O projeto prevê a criação de um preço mínimo para o frete rodoviário, com base em uma tabela elaborada pela ANTT (Agência Nacional de Transportes Terrestres), o documento vai considerar distância percorrida, eixo carregado e tipo de carga. Para o diretor do Departamento de Agronegócios da Fiesp (Federação das Indústrias do Estado de São Paulo), as particularidades do setor dificultam a criação de mecanismos que regulam  os preços do transporte.

“Temos transporte de animais vivos, recarga refrigerada, insumos . Nós transportamos defensivos agrícolas que requerem frete especial, carga perigosa, ou seja, são inúmeras variáveis. É literalmente impossível aos governos arbitrar o que deve ser o mínimo. Então a posição da Fiesp é clara, e nós precisamos da liberdade de negociação”, diz Roberto Betancourt, diretor executivo do Sindirações.

As entidades ainda lembram que o setor agropecuário brasileiro possui uma desvantagem de cerca de US$ 50 por tonelada exportada em relação a países como Estados Unidos, devido aos custos tributários e problemas logísticos do país. E afirmaram ainda que a greve pode prejudicar as vendas ao exterior.

“Nós temos o objetivo de exportar algo em torno de 119 milhões de toneladas entre soja, milho, farelo de soja. Então cada dia parado significa uma preocupação muito grande. Eu nem sei se com essa semana toda a gente precisa ter fluidez constante para que a gente consiga recuperar os"números”, afirma Sérgio Mendes, diretor geral da Anec (Associação Nacional dos Exportadores de Cereais).

O presidente do Cecafé (Conselho dos Exportadores de Café do Brasil mostrou preocupação com os embarques do grão, que não conseguem chegar aos portos desde a última quinta -feira. Segundo ele, as empresas já enfrentam dificuldades em cumprir contratos com clientes internacionais por conta da greve.
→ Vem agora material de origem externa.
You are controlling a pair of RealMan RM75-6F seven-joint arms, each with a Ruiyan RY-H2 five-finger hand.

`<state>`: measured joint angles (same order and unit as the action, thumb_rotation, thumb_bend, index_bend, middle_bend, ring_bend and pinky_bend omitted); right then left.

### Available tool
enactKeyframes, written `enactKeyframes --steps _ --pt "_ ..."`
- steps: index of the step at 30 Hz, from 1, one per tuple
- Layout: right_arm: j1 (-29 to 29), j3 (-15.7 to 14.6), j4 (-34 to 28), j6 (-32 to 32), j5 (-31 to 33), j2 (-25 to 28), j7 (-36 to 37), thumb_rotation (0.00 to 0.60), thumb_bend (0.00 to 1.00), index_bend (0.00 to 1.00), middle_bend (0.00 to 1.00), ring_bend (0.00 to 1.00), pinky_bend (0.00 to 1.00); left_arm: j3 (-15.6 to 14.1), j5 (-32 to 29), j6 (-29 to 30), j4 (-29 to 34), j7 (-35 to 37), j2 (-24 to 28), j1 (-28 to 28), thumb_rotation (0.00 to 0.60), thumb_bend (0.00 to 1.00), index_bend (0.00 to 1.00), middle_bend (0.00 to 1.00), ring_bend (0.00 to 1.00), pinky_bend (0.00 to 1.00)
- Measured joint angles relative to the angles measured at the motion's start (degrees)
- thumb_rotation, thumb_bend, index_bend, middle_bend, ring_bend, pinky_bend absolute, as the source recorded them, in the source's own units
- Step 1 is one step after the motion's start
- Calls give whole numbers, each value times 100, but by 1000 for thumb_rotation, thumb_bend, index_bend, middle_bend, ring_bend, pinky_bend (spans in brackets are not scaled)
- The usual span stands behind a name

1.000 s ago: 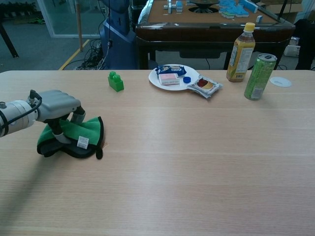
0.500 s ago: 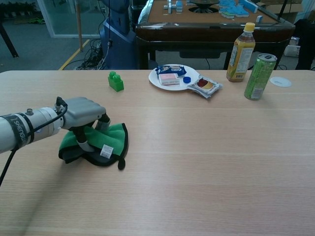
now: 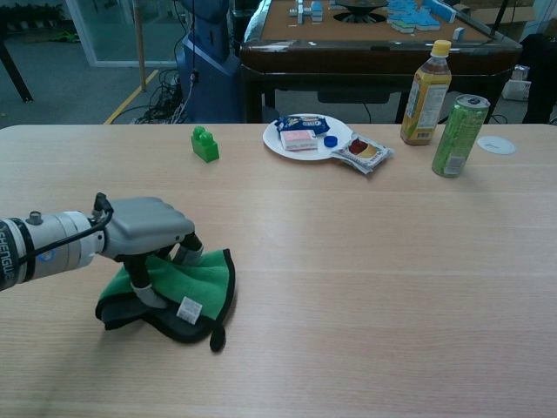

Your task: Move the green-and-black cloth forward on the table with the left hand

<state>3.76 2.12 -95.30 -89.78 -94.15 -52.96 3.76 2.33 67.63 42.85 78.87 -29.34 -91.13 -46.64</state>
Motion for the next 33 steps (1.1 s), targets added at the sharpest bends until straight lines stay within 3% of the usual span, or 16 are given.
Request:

“A falta de possibilidade de os cafés chegarem aos portos sem dúvida atrapalha porque navio não espera. O que ocorreu [a greve dos caminhoneiros] é que nós não pudemos escoar alguns embarques que deveriam ter sido feitos. Isso onera em custos e problemas, como a perda da nossa credibilidade internacional, que é muito boa,  e no sistema just in time. Hoje é extremamente importante a agilidade, rapidez e eficiência no processo”, diz Nelson Carvalhaes, presidente do Cecafé.